L’era dell’Antropocene, l’epoca geologica che caratterizza attualmente il pianeta Terra, ha raggiunto anche la Luna: secondo i ricercatori, è arrivato il momento di riconoscere che l’uomo è diventato la forza dominante che agisce sulla geografia del nostro satellite, e che questa influenza non farà che aumentare con il gran numero di missioni lì dirette e l’obiettivo di instaurare una base lunare. A lanciare l’appello è lo studio pubblicato sulla rivista Nature Geoscience e guidato dall’Università americana del Kansas, che ha catalogato l’impatto di tutte le attività umane sulla Luna, a partire dall’atterraggio della navetta spaziale russa Luna 2, nel 1959: l’obiettivo è prevenire i possibili danni all’ecosistema lunare e preservare la storia lunare della specie Homo sapiens.
“L’idea è più o meno la stessa che sta alla base della discussione che riguarda l’Antropocene sulla Terra”, dice Justin Holcomb, che ha guidato lo studio. “Sosteniamo che l’Antropocene lunare sia già iniziato e vogliamo evitare un ritardo nel suo riconoscimento – aggiunge Holcomb – perché sarebbe troppo tardi”. Fin dalla prima missione atterrata sulla Luna, infatti, gli esseri umani hanno lasciato tracce della loro presenza, sotto forma di attrezzature ormai defunte, spazzatura, detriti e crateri lasciati dall’impatto dei veicoli spaziali.
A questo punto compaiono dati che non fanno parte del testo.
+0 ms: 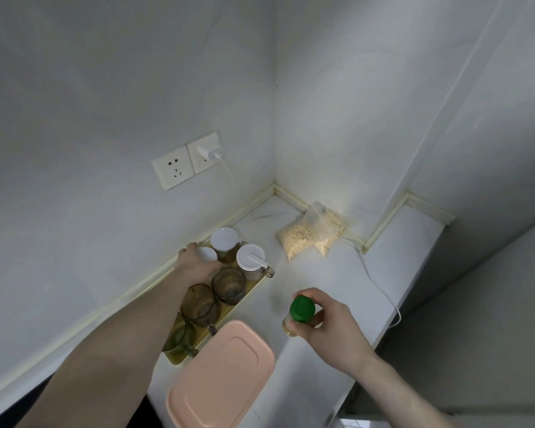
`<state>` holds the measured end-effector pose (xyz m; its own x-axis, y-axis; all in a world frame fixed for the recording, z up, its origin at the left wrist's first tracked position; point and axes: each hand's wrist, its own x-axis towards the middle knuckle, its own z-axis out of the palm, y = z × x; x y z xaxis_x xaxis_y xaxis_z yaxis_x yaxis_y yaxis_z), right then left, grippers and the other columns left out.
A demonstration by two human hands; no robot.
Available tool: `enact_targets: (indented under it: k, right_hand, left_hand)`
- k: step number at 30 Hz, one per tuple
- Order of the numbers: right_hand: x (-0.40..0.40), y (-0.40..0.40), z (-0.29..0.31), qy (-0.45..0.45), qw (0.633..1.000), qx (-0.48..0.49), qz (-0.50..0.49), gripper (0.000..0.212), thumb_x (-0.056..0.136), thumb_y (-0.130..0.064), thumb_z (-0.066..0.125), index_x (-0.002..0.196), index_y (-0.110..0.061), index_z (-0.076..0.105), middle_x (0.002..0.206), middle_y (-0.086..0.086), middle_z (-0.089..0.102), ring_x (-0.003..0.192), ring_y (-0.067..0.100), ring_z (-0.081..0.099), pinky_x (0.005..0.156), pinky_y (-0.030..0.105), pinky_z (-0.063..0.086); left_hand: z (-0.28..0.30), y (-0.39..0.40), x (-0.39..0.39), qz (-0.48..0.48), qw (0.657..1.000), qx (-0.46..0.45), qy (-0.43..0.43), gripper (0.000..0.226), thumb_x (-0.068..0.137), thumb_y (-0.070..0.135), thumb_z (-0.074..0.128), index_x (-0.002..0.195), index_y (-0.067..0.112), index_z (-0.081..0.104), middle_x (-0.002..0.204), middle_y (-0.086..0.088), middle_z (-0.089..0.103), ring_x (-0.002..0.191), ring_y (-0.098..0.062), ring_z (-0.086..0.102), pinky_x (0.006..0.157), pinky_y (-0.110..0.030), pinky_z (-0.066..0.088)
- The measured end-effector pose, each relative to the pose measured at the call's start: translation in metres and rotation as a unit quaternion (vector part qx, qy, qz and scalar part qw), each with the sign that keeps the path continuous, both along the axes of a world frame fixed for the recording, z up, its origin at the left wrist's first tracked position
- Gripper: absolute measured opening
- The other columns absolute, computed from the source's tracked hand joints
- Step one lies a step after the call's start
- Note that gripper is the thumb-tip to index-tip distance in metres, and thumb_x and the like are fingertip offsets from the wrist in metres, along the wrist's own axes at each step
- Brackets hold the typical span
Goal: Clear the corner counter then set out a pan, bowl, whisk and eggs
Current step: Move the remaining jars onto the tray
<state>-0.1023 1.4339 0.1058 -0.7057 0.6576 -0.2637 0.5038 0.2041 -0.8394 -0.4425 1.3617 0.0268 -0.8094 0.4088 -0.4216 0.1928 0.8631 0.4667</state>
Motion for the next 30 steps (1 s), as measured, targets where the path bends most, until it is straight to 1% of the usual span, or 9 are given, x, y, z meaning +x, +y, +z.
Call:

“I processi culturali umani stanno iniziando a superare lo sfondo naturale dei processi geologici lunari – sostiene Holcomb – processi che comportano il disturbo del suolo del nostro satellite, chiamato regolite: se consideriamo la nuova corsa allo spazio, tra 50 anni il paesaggio lunare sarà completamente diverso”. L’obiettivo degli autori dello studio è confutare il mito secondo cui la Luna sia più o meno immutabile: “Come archeologi, percepiamo le impronte sulla Luna come un'estensione del viaggio dell'umanità fuori dall'Africa – conclude Holcomb – una pietra miliare fondamentale nell'esistenza della nostra specie, eppure solo un minimo sforzo è stato fatto per preservarle”.